June 24, 2010

Generally we backed up tables and SPs for safer side with date suffix.
Below is cleaup script for those objects which might not be used after successfull deployment.

-- To drop all tables suffix with dates ( backup unused tables)

SELECT 'DROP TABLE '+s.name+'.'+o.name
FROM sys.schemas s
JOIN sys.objects o on s.schema_id=o.schema_id
AND o.type='U'
WHERE SUBSTRING(o.name,PATINDEX('%[^' + 'a-z._' + ']%',o.name),1) !=''

-- To drop all procedures suffix with dates

SELECT 'drop procedure '+s.name+'.'+o.name
FROM sys.schemas s
JOIN sys.objects o on s.schema_id=o.schema_id
AND o.type='P'
WHERE SUBSTRING(o.name,PATINDEX('%[^' + 'a-z._' + ']%',o.name),1) !=''

June 17, 2010

The difference between estimated and actual plans

Optimization takes place before execution, so in one sense, any query plan is an estimated plan. But when you request an actual plan, SQL Server will actually execute each statement as it displays the plan, so the plan for subsequent statements can change after the earlier statements are executed. In addition, SQL Server adds additional information to the actual plan, after the execution takes place. As mentioned last time, the actual plan includes the number of processors used to execute the query. It will also include the number of rows returned from each step of the plan as it is executed, and the number of times each step is executed. If you are executing a plan that has already been cached and is now being reused, the actual plan will include both the parameter values the plan was originally compiled with and the parameter values used during execution.
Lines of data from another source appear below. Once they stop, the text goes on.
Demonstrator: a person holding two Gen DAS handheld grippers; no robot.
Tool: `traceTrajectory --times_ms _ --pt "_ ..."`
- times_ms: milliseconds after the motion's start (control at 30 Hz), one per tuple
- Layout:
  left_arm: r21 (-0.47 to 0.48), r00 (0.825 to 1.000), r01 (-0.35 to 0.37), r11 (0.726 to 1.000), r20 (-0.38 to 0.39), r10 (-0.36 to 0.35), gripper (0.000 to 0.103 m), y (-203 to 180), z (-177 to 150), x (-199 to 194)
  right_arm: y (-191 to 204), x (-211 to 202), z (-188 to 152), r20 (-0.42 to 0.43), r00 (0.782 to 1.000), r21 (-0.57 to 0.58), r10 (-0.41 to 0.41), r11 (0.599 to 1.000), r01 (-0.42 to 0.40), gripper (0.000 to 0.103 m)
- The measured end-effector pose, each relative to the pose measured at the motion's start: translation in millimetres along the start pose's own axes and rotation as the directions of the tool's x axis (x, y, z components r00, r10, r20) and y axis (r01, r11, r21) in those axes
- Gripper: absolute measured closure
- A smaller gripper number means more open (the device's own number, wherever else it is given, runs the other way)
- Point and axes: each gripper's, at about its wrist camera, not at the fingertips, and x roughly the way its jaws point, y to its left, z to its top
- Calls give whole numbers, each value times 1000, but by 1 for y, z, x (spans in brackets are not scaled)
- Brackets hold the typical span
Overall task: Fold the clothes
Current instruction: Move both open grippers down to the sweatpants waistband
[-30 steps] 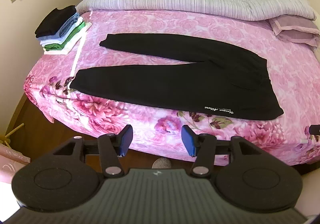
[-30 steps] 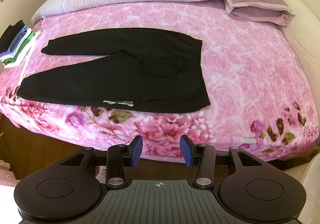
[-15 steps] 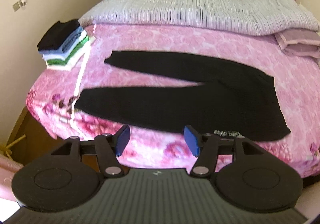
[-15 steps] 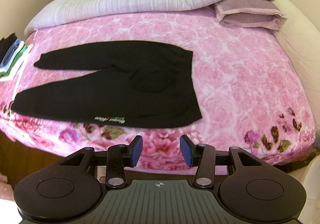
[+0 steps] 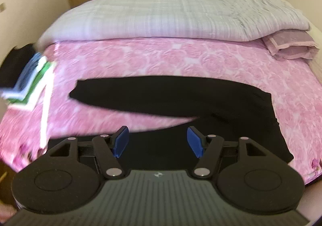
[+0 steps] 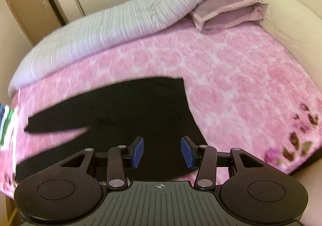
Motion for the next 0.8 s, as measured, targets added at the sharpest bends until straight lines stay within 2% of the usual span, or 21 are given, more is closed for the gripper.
traceTrajectory --times_ms 133,200,333,400,533,600,667,800 --pt "64 998 64 996 -21 -63 42 11 40 49 18 33 28 2 999 -18 -44 999 44 58" --pt "110 993 117 987 -26 -115 42 14 54 74 26 50 37 0 999 -11 -39 999 39 58" --pt "192 983 180 965 -54 -173 42 16 71 126 44 94 46 -54 997 -72 -53 996 49 58" --pt "210 981 190 959 -76 -178 43 17 77 151 52 116 50 -80 995 -121 -64 991 54 58" --pt "225 971 233 946 -106 -214 43 18 85 200 49 164 67 -91 995 -171 -30 985 14 58" --pt "239 966 252 938 -115 -230 43 15 90 227 45 189 77 -91 995 -216 -25 976 5 60" --pt "265 963 265 927 -123 -240 43 11 94 253 41 217 91 -94 995 -281 -17 960 -10 74" --pt "331 958 283 900 -136 -251 45 0 103 306 34 283 115 -105 994 -416 -23 909 -23 76"
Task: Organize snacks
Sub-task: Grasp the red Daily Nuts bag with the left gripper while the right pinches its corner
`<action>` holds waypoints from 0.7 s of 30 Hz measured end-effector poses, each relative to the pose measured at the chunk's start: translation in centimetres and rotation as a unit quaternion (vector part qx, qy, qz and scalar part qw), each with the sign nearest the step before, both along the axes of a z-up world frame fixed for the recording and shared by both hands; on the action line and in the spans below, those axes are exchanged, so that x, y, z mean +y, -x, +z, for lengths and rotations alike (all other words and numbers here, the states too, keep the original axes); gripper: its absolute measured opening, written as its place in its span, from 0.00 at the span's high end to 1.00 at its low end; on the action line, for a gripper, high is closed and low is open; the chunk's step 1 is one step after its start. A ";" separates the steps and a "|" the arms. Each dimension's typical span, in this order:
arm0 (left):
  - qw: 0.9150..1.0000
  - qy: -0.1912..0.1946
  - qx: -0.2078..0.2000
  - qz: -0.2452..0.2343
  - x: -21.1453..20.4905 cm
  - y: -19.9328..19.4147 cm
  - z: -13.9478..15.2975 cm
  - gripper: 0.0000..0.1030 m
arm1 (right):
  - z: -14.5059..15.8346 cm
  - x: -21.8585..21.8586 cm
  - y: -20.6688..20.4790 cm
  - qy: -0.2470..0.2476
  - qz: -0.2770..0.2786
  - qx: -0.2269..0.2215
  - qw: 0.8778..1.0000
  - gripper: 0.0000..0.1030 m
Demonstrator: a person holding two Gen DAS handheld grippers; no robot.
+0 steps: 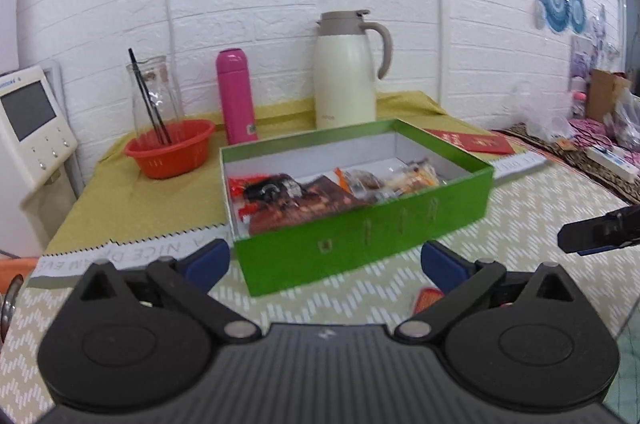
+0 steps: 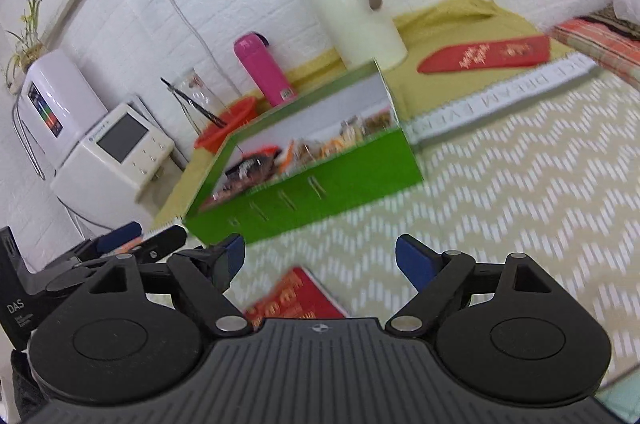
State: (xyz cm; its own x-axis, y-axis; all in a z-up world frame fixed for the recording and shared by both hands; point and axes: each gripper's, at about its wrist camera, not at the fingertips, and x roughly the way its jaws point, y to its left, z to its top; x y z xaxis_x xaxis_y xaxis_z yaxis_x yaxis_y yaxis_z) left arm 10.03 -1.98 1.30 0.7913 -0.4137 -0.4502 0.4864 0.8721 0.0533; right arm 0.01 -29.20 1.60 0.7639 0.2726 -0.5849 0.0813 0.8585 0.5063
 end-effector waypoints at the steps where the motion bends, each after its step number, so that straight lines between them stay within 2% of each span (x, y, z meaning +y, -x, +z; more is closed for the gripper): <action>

i) You cannot use estimated plans for temp tables, you will get an error because the plan for the SELECT cannot be generated when the temp table does not exist

ii) One of the main reasons that the actual plan may different from the estimated plan is because of data changes to your data. In general (and assuming you have the option 'auto update statistics' enabled) if more than 20% of the data in a table changes, the optimizer will detect stale statistics and update them automatically. The updated statistics will then trigger a recompile.

iii) parameterised stored procedure - The first time you run the procedure, a estimated plan will be built based on the first parameter. The second time you run the procedure, the original plan will be used, and the statistics should show that SQL Server is performing more reads than there are pages in the table.
Seeing the different values used for compilation and execution can lead you to suspect an issue with parameter sniffing.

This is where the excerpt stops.